**Extracted entries:**
-- Opening Marker --

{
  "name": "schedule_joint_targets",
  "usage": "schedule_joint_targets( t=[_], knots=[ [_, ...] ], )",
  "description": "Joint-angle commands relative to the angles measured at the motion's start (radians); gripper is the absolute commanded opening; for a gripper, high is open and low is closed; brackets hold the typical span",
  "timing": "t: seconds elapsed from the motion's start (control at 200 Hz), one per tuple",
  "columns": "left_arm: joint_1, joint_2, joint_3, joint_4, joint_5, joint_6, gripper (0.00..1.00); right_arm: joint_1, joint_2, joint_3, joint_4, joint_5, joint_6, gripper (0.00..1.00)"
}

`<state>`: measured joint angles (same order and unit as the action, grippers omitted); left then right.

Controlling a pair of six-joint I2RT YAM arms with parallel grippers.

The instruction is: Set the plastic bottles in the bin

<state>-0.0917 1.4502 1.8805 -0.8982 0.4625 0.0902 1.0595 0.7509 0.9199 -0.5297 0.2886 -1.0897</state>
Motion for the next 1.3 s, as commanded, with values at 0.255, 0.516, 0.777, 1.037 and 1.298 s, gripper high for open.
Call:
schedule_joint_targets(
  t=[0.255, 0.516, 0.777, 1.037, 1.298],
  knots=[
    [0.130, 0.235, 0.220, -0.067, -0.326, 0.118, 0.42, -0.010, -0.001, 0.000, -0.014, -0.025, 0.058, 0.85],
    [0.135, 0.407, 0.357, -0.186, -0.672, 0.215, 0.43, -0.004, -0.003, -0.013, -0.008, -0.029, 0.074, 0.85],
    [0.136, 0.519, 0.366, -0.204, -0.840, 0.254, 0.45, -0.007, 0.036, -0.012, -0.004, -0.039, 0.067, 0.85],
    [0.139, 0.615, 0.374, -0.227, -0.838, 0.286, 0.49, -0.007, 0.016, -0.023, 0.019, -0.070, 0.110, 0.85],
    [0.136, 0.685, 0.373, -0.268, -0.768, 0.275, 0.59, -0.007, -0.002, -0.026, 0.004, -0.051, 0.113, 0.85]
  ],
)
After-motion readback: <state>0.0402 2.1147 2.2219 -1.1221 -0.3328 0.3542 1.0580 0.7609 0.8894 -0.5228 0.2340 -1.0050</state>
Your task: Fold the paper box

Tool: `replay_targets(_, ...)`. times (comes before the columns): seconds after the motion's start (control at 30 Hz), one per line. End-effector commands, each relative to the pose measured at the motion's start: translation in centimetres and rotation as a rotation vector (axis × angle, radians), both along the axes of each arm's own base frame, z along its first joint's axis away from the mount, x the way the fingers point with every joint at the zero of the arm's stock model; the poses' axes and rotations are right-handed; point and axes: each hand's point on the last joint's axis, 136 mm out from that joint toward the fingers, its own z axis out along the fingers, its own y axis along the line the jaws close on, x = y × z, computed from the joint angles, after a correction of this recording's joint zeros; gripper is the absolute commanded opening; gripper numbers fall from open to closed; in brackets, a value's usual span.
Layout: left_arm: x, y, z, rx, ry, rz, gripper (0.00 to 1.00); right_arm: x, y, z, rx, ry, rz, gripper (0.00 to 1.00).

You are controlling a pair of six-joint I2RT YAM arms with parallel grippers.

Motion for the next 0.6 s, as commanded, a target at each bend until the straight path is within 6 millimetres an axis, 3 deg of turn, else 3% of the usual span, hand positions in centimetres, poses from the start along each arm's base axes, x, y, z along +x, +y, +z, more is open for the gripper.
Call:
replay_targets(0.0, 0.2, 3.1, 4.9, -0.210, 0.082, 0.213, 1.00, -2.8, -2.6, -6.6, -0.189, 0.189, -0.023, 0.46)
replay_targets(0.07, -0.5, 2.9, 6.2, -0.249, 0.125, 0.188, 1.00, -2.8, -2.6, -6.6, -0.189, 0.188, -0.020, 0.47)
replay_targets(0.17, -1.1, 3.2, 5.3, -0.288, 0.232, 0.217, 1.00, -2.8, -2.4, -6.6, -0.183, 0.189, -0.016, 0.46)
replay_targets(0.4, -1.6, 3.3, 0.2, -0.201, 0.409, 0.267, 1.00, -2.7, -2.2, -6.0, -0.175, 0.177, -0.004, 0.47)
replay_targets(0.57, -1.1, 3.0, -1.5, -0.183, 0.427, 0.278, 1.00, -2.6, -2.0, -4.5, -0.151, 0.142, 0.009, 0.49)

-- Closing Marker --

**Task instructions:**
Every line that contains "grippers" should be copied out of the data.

**Answer space:**
`<state>`: measured joint angles (same order and unit as the action, grippers omitted); left then right.
Controlling a pair of six-joint I2RT YAM arms with parallel grippers.
You are controlling a pair of six-joint I2RT YAM arms with parallel grippers.

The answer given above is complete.